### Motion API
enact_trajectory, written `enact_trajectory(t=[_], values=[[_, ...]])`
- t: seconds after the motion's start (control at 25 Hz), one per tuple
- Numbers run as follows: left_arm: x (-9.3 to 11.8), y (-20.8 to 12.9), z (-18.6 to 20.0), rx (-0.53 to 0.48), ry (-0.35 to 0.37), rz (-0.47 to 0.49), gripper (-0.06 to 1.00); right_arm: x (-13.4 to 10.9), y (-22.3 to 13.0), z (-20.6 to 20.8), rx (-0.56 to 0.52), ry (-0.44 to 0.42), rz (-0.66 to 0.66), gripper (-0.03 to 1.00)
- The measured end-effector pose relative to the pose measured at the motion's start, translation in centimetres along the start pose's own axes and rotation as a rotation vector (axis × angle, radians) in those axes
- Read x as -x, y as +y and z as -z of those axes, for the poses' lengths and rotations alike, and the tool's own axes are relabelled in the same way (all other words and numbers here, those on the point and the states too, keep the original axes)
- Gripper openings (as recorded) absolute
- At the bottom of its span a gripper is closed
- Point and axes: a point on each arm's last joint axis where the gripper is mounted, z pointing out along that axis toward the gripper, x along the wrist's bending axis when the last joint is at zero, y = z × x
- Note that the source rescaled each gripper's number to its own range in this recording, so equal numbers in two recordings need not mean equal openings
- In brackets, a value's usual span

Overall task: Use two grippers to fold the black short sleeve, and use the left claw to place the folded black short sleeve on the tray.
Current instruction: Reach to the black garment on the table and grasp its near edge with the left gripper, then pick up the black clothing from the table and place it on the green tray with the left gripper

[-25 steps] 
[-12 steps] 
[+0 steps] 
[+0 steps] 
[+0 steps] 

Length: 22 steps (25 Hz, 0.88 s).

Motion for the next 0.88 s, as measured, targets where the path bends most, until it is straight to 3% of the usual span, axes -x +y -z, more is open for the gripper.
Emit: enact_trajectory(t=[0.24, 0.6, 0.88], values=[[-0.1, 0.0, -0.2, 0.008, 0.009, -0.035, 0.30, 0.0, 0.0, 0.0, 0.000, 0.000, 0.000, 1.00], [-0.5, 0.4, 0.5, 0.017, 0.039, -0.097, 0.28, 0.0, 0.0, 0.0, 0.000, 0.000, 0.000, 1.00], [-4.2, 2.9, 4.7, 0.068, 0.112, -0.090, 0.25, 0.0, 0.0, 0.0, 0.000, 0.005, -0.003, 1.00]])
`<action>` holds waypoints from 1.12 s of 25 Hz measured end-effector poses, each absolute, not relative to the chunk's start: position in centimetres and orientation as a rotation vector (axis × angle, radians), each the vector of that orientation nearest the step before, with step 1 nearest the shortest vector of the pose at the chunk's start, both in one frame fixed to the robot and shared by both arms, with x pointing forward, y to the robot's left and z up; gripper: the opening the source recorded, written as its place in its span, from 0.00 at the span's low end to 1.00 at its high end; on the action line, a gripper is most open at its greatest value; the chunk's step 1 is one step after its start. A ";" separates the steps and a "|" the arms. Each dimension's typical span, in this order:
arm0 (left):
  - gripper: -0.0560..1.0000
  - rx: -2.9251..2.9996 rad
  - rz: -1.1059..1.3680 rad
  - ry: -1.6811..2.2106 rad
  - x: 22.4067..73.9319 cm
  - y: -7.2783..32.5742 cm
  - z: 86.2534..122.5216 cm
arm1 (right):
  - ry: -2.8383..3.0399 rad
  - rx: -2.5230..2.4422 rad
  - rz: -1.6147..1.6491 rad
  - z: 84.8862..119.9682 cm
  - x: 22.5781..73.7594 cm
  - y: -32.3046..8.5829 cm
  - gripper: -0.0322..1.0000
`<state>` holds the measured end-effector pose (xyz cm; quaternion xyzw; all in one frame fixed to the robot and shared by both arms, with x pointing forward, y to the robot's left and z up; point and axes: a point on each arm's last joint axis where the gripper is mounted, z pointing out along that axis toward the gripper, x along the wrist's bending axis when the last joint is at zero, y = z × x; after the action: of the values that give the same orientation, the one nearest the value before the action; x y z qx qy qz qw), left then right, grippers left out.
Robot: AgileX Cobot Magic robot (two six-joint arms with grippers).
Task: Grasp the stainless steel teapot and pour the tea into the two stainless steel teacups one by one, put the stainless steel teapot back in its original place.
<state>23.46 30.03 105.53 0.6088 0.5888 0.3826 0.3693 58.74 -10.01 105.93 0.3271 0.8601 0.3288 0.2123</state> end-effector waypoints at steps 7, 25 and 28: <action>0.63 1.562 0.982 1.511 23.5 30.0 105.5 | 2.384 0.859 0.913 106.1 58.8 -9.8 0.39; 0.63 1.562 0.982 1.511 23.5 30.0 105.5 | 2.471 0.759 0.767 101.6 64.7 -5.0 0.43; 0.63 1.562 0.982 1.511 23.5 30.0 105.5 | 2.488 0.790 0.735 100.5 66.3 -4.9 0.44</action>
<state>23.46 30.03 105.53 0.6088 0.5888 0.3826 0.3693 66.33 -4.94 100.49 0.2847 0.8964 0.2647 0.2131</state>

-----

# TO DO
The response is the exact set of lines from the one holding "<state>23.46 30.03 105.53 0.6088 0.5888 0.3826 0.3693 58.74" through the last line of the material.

# WRITTEN SOLUTION
<state>23.46 30.03 105.53 0.6088 0.5888 0.3826 0.3693 58.74 -10.01 105.93 0.3271 0.8601 0.3288 0.2123</state> end-effector waypoints at steps 7, 25 and 28: <action>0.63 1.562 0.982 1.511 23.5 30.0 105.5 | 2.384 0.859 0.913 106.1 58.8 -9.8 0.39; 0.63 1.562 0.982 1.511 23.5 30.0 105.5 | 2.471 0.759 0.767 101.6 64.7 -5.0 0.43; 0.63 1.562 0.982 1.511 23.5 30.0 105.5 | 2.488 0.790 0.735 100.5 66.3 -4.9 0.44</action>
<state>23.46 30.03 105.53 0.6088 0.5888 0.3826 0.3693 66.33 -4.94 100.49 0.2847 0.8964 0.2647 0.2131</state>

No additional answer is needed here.